Вскоре после этого я встретил старого бродягу с мешком и передал его своему офицеру связи. Мы не могли задержать его, поскольку у него уже были чешский и французский паспорта, но позже я пожалел, что не пробил его бумаги пулей, когда они лежали в его нагрудном кармане. Он шел вдоль дороги, и мои караульные не дали ему подойти к окопам, но он видел, как мои солдаты рассредоточивались по лесу, и с приходом дня вражеская артиллерия начала обильно поливать лес шрапнелью и снарядами. Во время завтрака один снаряд упал в 20 ярдах от меня и моих офицеров и, разорвавшись прямо под деревом, поднял его в воздух самым удивительным образом. Количество снарядов – некоторые были немецкого производства, – которое противник потратил на лес, указывало на большие запасы боеприпасов. Нам нечем было ответить на этот настойчивый обстрел, но в конце концов огонь прекратился, видимо просто от усталости. С наступлением темноты огонь начался снова, и слабый ответ трех небольших горных пушек, которые, как мы знали, были в распоряжении казачьего аванпоста в Руновке, указывал на то, что атака развивалась в том направлении.

Этот неравный поединок продолжался с перерывами до двух часов ночи, когда по полевому телефону мне сообщили, что Руновку пришлось оставить, что чешский отряд отступает через наш фронт и что казаки Калмыкова отступают вниз по реке, чтобы занять позицию в Антоновке – крайне правой точке нашего тыла. Это означало, что все наши оборонительные позиции полностью свернуты, и после очередного перехода противник окажется рядом с железнодорожной линией, по которой осуществлялись наши коммуникации.

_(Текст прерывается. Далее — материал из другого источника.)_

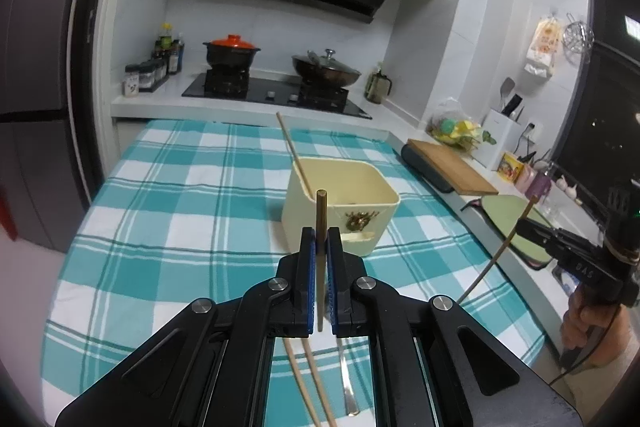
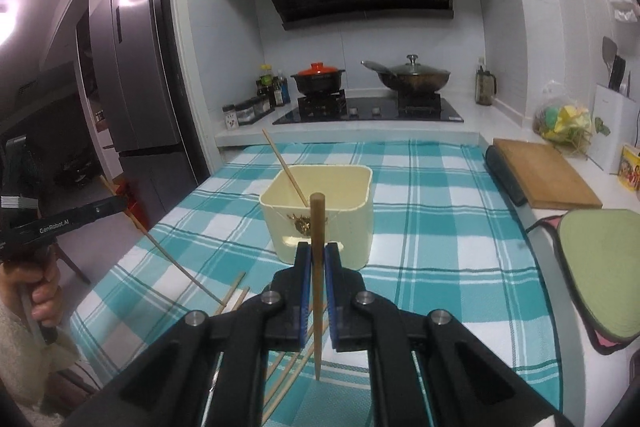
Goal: Organize utensils
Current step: 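Lift held chopsticks toward the cream box with left tool while right tool follows, then open both tools above the cream box to drop the chopsticks in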
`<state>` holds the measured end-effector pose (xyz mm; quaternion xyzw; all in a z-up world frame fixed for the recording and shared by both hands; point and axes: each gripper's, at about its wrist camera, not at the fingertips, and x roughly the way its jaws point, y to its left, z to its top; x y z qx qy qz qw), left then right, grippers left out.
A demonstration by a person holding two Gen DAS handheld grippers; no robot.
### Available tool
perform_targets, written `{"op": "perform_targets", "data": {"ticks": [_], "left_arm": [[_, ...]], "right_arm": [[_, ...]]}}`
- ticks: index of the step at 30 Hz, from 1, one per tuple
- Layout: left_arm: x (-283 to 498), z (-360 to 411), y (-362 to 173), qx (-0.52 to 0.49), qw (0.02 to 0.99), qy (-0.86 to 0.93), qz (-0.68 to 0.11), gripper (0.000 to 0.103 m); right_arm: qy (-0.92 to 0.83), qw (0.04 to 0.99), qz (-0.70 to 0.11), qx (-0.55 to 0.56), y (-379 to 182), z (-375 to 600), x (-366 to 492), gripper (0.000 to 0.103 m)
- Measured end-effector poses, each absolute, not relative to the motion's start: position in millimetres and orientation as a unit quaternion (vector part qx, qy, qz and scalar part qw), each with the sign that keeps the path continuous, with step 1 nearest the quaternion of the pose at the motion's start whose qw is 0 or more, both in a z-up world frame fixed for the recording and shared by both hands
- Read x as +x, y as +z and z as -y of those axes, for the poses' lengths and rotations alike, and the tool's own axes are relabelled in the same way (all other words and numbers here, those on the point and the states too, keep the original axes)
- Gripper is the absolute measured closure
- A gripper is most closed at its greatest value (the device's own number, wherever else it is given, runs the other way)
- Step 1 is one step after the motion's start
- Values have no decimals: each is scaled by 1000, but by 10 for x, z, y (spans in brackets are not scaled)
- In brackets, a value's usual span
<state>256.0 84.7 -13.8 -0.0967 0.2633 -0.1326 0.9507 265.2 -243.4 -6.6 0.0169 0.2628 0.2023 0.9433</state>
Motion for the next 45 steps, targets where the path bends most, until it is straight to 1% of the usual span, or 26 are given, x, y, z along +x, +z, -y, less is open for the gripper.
{"op": "perform_targets", "data": {"ticks": [4,10,14,18,22,25,29,34,38,40,42,43,45], "left_arm": [[2538,-826,-29,-99,953,-140,-252,100],[2670,-908,245,-112,954,-149,-237,100],[2879,-987,532,-121,957,-148,-219,100],[3150,-967,813,-110,966,-138,-189,100],[3550,-826,908,-99,970,-129,-178,100],[3889,-672,830,-84,971,-122,-189,100],[4323,-482,530,-77,960,-126,-238,100],[4713,-304,100,-67,940,-130,-310,100],[4964,-247,-212,-79,929,-115,-343,99],[5046,-290,-327,-95,923,-111,-355,86],[5024,-367,-355,-113,919,-105,-362,51],[4966,-441,-341,-121,921,-101,-356,45],[4831,-548,-286,-119,926,-96,-346,34]], "right_arm": [[196,951,-237,11,69,2394,2602,96],[194,956,-221,17,304,2404,2788,96],[196,958,-207,19,514,2371,3027,96],[193,967,-168,15,811,2311,3291,96],[192,971,-142,13,980,2229,3606,96],[195,971,-136,12,985,2131,3878,96],[199,967,-155,-26,777,1905,4230,96],[220,941,-253,-40,292,1734,4649,96],[235,921,-310,-29,-63,1627,4900,95],[251,913,-322,-2,-179,1617,5016,95],[251,909,-332,28,-263,1643,5099,83],[245,911,-329,41,-257,1665,5108,72],[241,916,-313,65,-175,1738,5054,66]]}}
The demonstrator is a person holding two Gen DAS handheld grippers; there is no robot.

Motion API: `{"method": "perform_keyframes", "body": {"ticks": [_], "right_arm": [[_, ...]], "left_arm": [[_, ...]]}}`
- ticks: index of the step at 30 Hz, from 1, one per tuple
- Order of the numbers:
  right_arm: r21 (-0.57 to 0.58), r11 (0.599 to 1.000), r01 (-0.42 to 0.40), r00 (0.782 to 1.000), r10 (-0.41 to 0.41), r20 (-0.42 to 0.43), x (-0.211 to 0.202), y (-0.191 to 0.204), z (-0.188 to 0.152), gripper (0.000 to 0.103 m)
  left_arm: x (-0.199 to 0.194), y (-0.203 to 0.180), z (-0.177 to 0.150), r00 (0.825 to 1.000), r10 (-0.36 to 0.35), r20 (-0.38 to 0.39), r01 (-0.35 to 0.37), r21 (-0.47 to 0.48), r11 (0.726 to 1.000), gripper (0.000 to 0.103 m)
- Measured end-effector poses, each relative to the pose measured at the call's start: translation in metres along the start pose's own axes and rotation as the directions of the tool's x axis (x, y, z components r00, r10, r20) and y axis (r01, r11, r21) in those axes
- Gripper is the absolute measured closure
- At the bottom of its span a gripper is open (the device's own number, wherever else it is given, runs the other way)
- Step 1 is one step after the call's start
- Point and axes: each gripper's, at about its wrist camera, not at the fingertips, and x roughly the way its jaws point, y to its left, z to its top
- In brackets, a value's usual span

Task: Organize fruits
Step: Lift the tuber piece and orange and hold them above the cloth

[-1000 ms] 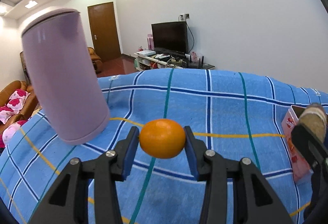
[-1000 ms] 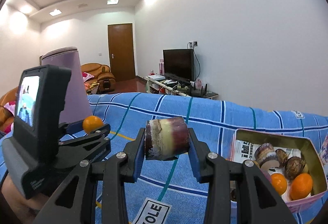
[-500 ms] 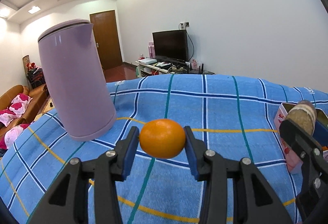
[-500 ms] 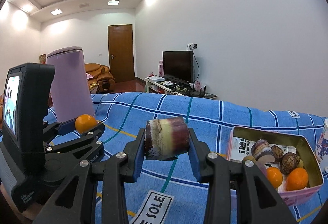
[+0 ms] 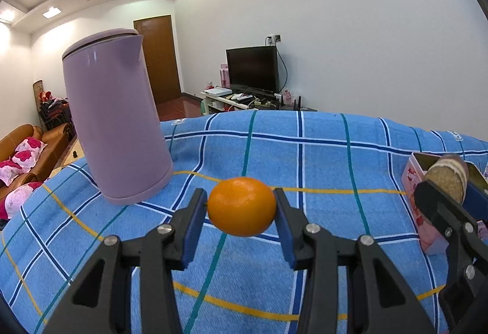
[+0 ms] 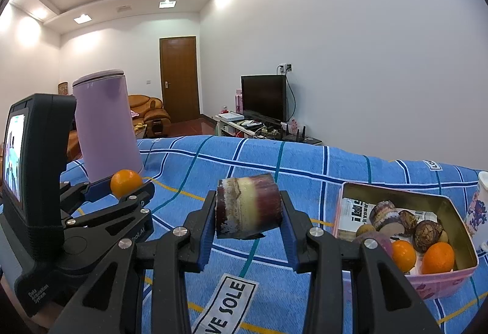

Однако это была не единственная наша проблема. До позавчерашнего дня мы имели возможность время от времени отвечать выстрелами на ту пальбу, что была направлена на нас, но потом большевицкие артиллеристы поразили две пушки, чьей обязанностью было не допустить наступления противника вдоль железной дороги, и, чтобы закрыть эту брешь, у нас забрали единственные два полевых орудия, оставив пехоту совсем без защиты артиллерии. Я отправил каблограмму во Владивосток контр-адмиралу Пейну, командовавшему военным кораблем «Саффолк», сообщив ему о нашем критическом положении, и попросил прислать все возможное артиллерийское подкрепление. Контр-адмирал действовал быстро, как принято на флоте. В невероятно короткий срок он снарядил бронепоезд с двумя 12-футовыми корабельными пушками и двумя пулеметами и отправил его с курьерской скоростью на помощь мне. За ним следовал другой такой же поезд. Обоими командовал капитан Бат. Трудно описать чувство облегчения, с которым наши усталые и ослабевшие солдаты встретили такую своевременную помощь нашего флота. Это позволило нам поставить на позицию два чешских орудия, чтобы подавить огонь противника, и дало ощущение защищенности с тыла на случай, если мы будем вынуждены отступить. Это воодушевило людей, хотя они и без того не выказывали ни малейшего признака подавленности, несмотря на многочисленные неудобства. Британский солдат определенно способен проявлять непоколебимую твердость в самых неблагоприятных ситуациях.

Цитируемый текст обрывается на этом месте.